Approach C: The Hybrid Strategy (Winner)

We combine the two.

  • Normal Users: Use Push Model. Their tweet is pushed to their few hundred followers' caches immediately.
  • Celebrities (VIPs): Use Pull Model. Justin Bieber's tweets are not pushed. Instead, when a user views their timeline, they pull Bieber's tweets separately and merge them.

5. Storage Optimization: Sharding

We must shard our databases. Sharding by User ID vs Tweet ID?

  • Sharding by User ID: All tweets for a user live on one shard.
    • Pro: Fast to fetch all tweets for one user.
    • Con: "Hot Partition" problem (Celebrities).
  • Sharding by Tweet ID: Tweets are distributed randomly (or by Snowflake time).
    • Pro: Even distribution of load.
    • Con: Fetching timeline requires querying all shards (Scatter-Gather).

Industry Standard: Often a mix, but time-based sharding (Snowflake) combined with secondary indexing helps.


6. Caching & Reliability

Redis Strategy

The timeline should be stored as a Redis List or Sorted Set.

  • Key: timeline:{user_id}
  • Value: List of tweet_ids.
  • We only need to cache the last 800 tweets. Old tweets can be fetched from the DB on demand (scroll).

Replication

  • Primary-Replica: Master accepts writes, Replicas serve reads.
  • Quorum Writes (Cassandra): Ensure data is written to at least 2/3 nodes for durability.

7. Summary

Designing Twitter requires handling conflicting constraints.
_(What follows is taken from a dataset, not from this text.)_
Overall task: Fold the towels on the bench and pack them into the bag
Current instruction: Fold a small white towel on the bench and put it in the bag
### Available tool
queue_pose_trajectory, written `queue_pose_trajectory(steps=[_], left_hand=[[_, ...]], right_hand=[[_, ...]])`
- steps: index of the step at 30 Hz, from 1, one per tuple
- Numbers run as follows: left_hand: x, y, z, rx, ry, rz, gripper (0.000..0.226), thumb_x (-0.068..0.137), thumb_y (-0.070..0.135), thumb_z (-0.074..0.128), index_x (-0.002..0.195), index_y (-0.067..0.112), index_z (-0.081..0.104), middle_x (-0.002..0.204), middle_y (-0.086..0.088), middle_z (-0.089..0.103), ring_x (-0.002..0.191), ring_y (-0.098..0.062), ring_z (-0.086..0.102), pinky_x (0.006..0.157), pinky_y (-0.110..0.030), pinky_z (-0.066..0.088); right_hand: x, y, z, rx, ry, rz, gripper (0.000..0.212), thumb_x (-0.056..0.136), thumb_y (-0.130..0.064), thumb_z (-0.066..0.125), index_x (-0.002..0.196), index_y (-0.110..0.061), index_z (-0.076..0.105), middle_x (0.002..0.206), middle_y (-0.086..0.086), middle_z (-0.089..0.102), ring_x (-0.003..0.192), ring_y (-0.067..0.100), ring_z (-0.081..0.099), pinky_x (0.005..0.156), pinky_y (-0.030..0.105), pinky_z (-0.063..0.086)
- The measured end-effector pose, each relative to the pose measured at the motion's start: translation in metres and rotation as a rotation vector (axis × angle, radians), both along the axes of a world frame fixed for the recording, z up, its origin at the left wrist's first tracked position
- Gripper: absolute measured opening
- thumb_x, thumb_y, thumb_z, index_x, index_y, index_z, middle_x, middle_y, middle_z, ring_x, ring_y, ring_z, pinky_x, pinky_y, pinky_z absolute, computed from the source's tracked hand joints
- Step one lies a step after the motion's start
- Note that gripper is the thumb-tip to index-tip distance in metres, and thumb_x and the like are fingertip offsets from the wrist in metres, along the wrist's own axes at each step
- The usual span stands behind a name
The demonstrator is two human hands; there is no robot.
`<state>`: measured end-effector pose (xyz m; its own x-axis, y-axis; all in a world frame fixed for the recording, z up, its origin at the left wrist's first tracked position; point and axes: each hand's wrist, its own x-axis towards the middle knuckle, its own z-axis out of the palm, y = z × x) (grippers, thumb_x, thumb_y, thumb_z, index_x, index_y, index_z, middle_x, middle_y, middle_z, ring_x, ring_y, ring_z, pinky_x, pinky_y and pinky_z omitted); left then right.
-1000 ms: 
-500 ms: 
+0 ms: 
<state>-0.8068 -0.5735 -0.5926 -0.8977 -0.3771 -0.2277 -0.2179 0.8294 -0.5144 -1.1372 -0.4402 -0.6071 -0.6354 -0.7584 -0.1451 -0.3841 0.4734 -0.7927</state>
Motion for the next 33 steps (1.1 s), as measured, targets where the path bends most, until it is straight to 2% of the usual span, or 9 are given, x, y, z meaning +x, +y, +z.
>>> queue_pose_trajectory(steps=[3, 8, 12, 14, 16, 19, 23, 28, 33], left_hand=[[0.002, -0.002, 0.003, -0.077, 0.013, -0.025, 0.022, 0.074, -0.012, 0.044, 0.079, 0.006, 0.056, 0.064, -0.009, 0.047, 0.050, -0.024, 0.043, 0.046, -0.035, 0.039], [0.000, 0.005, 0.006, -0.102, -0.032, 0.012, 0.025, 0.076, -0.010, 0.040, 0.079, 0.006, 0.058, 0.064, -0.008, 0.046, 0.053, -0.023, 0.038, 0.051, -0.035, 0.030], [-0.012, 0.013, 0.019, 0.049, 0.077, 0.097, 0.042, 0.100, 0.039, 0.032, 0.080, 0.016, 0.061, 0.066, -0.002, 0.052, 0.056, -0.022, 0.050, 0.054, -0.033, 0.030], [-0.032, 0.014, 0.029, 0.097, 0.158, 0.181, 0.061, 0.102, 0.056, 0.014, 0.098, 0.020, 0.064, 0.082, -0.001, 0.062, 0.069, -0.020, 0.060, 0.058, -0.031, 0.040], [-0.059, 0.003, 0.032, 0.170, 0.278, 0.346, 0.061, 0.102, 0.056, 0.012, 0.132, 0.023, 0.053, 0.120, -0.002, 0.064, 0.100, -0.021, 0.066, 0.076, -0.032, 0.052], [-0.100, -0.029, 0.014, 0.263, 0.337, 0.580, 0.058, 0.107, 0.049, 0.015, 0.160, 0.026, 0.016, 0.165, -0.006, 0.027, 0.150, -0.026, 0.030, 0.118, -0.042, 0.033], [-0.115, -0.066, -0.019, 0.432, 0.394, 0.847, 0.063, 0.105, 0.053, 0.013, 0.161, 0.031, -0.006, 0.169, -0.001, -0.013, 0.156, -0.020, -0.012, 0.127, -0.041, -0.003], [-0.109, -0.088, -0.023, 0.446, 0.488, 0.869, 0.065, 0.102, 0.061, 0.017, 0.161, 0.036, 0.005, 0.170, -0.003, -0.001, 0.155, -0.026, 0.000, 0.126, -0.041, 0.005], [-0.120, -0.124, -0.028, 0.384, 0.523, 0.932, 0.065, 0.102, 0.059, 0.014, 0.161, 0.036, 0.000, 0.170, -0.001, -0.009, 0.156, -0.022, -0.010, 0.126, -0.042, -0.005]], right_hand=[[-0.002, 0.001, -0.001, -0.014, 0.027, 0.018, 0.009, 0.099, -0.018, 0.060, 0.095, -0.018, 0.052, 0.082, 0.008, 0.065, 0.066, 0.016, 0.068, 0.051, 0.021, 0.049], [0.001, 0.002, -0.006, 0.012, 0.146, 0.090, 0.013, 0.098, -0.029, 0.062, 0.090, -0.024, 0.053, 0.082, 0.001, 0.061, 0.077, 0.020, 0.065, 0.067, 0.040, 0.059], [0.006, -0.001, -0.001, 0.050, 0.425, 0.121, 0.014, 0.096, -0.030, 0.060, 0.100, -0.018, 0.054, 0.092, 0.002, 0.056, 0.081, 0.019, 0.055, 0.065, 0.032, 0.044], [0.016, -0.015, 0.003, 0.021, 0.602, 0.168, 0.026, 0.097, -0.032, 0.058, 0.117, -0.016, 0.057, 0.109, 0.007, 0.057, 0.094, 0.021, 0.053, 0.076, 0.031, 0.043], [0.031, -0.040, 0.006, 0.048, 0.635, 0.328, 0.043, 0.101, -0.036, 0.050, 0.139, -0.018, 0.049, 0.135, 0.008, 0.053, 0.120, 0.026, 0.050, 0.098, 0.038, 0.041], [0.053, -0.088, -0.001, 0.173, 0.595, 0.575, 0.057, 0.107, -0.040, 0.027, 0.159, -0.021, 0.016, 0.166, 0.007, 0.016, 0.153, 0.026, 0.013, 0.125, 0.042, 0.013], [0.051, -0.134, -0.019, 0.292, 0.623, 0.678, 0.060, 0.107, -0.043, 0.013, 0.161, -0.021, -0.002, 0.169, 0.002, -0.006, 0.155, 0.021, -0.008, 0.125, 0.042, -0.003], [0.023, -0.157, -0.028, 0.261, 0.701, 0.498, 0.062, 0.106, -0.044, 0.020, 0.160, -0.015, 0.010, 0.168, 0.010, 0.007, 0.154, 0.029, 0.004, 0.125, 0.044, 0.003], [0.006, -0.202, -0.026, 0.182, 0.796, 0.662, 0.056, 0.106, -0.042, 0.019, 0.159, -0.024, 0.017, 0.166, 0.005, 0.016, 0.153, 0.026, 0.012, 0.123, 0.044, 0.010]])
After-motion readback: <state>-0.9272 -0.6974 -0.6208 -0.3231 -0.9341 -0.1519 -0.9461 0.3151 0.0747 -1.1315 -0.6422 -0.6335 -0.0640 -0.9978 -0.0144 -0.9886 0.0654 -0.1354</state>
The Hybrid Fan-out architecture allows us to serve 99% of users with pre-computed (O(1)) timelines while preventing system collapse when celebrities tweet.

By leveraging Redis for hot timelines, Cassandra for massive write ingestion, and a Snowflake ID generator for distributed sorting, we build a system that is both resilient and lightning fast.